__Problem requirements__. Produce an exact copy of the listing.
****
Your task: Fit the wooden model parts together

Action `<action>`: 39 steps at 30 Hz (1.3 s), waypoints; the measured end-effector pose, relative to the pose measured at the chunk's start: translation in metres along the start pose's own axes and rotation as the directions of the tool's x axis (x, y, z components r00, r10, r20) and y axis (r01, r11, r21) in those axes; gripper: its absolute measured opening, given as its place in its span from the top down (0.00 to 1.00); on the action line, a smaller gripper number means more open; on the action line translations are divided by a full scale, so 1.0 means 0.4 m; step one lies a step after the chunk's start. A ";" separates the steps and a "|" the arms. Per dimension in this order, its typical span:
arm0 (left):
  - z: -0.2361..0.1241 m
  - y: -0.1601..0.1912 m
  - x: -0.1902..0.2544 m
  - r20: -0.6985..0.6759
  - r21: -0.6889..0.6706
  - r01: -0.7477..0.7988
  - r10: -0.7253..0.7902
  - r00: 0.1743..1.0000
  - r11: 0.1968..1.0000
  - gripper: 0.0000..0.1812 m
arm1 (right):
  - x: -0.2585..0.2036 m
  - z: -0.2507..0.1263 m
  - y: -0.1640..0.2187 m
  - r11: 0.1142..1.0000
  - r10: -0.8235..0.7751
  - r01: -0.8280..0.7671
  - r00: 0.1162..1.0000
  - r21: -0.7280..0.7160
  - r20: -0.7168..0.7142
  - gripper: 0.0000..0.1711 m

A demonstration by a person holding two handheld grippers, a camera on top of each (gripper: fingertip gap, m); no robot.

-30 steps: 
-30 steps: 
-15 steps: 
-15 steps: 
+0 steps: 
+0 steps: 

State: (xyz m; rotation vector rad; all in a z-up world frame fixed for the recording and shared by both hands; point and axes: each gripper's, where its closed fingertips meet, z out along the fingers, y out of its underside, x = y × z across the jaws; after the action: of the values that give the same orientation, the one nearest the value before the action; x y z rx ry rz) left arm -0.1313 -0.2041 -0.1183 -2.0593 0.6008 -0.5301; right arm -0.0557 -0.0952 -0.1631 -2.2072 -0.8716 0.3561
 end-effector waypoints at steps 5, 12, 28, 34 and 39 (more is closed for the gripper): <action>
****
__Result__.
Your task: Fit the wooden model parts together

Action `<action>`: 39 steps at 30 Hz (1.3 s), waypoints; the measured end-effector pose, relative to the pose measured at the chunk's start: translation in metres along the start pose's own axes and rotation as the directions of the tool's x axis (x, y, z components r00, r10, r20) and y axis (r01, r11, r21) in those axes; gripper: its absolute measured opening, given as its place in its span from the top down (0.00 to 1.00); on the action line, a smaller gripper number means more open; on the action line translations are divided by a full scale, so 1.0 means 0.4 m; step one lies a step after the chunk's start. A ";" separates the steps and a "|" the arms. Per dimension in this order, its typical span:
arm0 (left):
  - z: -0.2361..0.1241 m
  - y: -0.1601..0.1912 m
  - x: -0.1902..0.2544 m
  - r20: -0.6985..0.6759
  - r21: -0.6889..0.6706
  - r01: -0.7477..0.7988
  - r10: -0.7253..0.7902
  - r00: 0.1743..1.0000
  - r11: 0.1968..1.0000
  - gripper: 0.0000..0.1812 m
arm1 (right):
  - x: -0.2585..0.2036 m
  - z: -0.2507..0.1263 m
  - y: -0.1640..0.2187 m
  - r11: 0.1142..1.0000
  - r10: -0.8235..0.7751
  - r01: -0.8280..0.7671
  - r00: 0.1162..1.0000
  - r21: -0.7280..0.7160
  - r20: -0.7168..0.7142
  - gripper: 0.0000..0.1711 m

A demonstration by a person holding two handheld grippers, a camera on top of each (gripper: fingertip gap, m); no robot.

-30 steps: 
-30 steps: 
-15 steps: 
-15 steps: 
+0 steps: 
+0 steps: 

State: (xyz m; rotation vector rad; all in a z-up world frame fixed for the recording and shared by both hands; point and axes: each gripper's, where its closed fingertips meet, z out along the fingers, y out of its underside, x = y × z across the jaws; after the action: of the values that give the same orientation, the one nearest the value before the action; x y z rx ry rz) left arm -0.1313 -0.2041 -0.1183 -2.0593 0.6008 -0.5301; right arm -0.0557 -0.0952 -0.1631 -2.2072 -0.8716 0.3561
 end-effector waypoints at steps 5, 12, 28, 34 and 39 (more is closed for the gripper): <action>

The exercise requires no additional output.